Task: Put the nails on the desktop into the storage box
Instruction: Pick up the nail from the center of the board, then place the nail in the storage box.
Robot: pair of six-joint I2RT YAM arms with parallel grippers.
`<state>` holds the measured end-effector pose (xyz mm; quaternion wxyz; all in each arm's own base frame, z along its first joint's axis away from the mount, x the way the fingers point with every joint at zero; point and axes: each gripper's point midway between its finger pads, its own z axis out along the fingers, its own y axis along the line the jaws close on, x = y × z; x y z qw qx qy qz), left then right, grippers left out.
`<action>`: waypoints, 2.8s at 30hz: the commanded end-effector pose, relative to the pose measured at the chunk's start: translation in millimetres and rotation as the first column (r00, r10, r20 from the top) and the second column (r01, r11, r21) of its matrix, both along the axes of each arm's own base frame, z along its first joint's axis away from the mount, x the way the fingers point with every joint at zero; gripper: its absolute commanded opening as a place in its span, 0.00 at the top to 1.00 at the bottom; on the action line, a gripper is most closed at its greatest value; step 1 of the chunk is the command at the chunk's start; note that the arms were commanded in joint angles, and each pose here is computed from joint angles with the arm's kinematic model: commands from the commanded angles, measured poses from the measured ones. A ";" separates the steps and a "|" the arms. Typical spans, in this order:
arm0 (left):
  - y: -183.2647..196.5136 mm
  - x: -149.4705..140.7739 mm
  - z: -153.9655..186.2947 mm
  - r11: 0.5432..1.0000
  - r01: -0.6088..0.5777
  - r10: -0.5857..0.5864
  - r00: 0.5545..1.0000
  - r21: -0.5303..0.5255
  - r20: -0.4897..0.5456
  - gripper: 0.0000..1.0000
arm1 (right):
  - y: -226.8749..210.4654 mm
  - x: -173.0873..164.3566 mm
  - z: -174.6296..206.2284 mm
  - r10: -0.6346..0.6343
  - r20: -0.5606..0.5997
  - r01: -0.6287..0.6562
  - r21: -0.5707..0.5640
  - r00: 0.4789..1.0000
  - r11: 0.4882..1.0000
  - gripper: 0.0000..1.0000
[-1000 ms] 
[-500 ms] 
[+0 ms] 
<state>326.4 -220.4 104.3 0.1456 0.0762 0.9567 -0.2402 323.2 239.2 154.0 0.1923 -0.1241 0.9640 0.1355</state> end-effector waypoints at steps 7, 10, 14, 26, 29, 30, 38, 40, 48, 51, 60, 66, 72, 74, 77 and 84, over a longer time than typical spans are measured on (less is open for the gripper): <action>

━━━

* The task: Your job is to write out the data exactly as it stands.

* Problem solution:
Task: Put the nails on the desktop into the storage box
Instruction: Pick up the nail from the center of the board, then place the nail in the storage box.
Robot: pair of six-joint I2RT YAM arms with parallel grippers.
`<state>` holds the measured end-effector pose (xyz mm; quaternion wxyz; all in each arm's own base frame, z along its first joint's axis away from the mount, x the way the fingers point with every joint at zero; point and axes: each gripper's point midway between its finger pads, its own z axis out along the fingers, its own y axis along the line the jaws close on, x = y × z; x y z qw qx qy qz), left then right, grippers left out.
`<action>`: waypoints, 2.8s at 30hz: the commanded end-effector pose, relative to the pose measured at the chunk's start: translation in millimetres and rotation as the first column (r00, r10, r20 from the top) and the second column (r01, r11, r21) of its matrix, both along the axes of each arm's own base frame, z along its first joint's axis away from the mount, x the way the fingers point with every joint at zero; gripper: its absolute commanded opening as a place in its span, 0.00 at the top to 1.00 at the bottom; on the action line, a gripper is most closed at its greatest value; step 1 of the chunk is the command at the chunk's start; note that the arms were commanded in joint angles, and each pose here is computed from joint angles with the arm's kinematic model: commands from the commanded angles, measured poses from the measured ones. A ";" separates the steps and a "|" the arms. Typical spans, in this order:
arm0 (left):
  - y: -183.2647..196.5136 mm
  - x: -149.4705..140.7739 mm
  - z: -153.9655..186.2947 mm
  - r11: 0.5432..1.0000
  - r01: -0.6088..0.5777
  - r10: -0.5857..0.5864
  - r00: 0.5545..1.0000
  - r21: -0.5303..0.5255
  - r20: -0.4897..0.5456
  - gripper: 0.0000..1.0000
arm1 (right):
  - y: -226.8749..210.4654 mm
  - x: -173.0873..164.3566 mm
  - z: -174.6296..206.2284 mm
  - r10: -0.6346..0.6343
  - r20: -0.5606..0.5997
  - r01: -0.6287..0.6562
  - r21: -0.5707..0.5640
  - r00: 0.4789..1.0000
  - r11: 0.4882..1.0000
  - gripper: 0.0000..1.0000
[-1000 ms] 
[-500 ms] 
[+0 ms] 
<state>326.4 -220.4 104.3 0.1456 0.0762 0.9567 -0.2402 323.2 239.2 154.0 0.1923 -0.1241 0.9640 0.1355</state> end-effector waypoints at steps 7, 10, 14, 26, 29, 30, 38, 40, 48, 51, 60, 66, 72, 74, 77 and 84, over a longer time than typical spans are measured on (less is open for the gripper): <action>

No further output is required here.